§ THE TASK: Going from the line that contains "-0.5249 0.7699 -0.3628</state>" down to the last line in the listing below, reproduce every line exactly and include no others.

§ DATA PROVIDED:
::::::
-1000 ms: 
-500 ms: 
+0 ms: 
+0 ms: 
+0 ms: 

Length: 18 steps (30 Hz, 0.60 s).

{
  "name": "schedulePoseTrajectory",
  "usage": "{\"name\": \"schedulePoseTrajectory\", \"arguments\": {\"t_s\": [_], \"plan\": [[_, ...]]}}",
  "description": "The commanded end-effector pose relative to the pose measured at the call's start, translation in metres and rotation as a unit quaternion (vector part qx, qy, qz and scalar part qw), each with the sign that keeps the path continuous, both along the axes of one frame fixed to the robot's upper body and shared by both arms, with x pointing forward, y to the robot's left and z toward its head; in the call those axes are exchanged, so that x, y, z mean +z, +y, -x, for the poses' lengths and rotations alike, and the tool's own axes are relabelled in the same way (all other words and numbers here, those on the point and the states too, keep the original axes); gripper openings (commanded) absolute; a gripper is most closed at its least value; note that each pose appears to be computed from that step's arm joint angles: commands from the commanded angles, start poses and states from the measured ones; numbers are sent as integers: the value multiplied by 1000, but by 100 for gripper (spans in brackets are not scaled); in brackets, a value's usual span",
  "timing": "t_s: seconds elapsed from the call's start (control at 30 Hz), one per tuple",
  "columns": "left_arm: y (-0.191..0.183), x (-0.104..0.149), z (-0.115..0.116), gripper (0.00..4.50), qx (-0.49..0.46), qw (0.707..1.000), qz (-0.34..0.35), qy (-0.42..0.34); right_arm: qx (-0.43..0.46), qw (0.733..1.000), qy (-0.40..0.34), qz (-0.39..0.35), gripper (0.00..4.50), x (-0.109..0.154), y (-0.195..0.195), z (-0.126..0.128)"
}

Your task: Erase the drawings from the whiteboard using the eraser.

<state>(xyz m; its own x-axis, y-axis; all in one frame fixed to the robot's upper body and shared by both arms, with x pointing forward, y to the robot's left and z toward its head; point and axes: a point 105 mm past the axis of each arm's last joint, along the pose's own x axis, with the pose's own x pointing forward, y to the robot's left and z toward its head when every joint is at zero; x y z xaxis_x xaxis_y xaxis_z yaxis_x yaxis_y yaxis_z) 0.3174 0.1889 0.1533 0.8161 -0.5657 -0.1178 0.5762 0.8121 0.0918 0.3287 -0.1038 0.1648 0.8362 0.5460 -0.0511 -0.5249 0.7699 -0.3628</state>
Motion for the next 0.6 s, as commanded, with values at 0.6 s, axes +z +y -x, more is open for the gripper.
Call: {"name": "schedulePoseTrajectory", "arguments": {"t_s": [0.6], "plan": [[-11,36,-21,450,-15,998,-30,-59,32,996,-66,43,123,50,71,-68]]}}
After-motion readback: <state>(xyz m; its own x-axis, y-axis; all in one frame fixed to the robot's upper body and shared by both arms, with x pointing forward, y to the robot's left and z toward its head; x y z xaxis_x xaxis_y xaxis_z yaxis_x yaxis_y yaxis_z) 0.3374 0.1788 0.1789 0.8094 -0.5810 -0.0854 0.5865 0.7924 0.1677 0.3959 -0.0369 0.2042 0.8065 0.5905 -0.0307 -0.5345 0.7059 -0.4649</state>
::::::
§ ANSWER BOX:
<state>(xyz m; its own x-axis, y-axis; all in one frame fixed to the robot's upper body and shared by both arms, with x pointing forward, y to the robot's left and z toward its head; point and axes: a point 105 mm past the axis of each arm's last joint, along the pose's own x axis, with the pose's own x pointing forward, y to the robot's left and z toward its head when every joint is at zero; x y z xaxis_x xaxis_y xaxis_z yaxis_x yaxis_y yaxis_z) 0.3174 0.1889 0.1533 0.8161 -0.5657 -0.1178 0.5762 0.8121 0.0918 0.3287 -0.1038 0.1648 0.8362 0.5460 -0.0511 -0.5249 0.7699 -0.3628</state>
Motion for the next 0.6 s, as commanded, with values at 0.6 s, axes +z +y -x, more is open for the gripper.
Call: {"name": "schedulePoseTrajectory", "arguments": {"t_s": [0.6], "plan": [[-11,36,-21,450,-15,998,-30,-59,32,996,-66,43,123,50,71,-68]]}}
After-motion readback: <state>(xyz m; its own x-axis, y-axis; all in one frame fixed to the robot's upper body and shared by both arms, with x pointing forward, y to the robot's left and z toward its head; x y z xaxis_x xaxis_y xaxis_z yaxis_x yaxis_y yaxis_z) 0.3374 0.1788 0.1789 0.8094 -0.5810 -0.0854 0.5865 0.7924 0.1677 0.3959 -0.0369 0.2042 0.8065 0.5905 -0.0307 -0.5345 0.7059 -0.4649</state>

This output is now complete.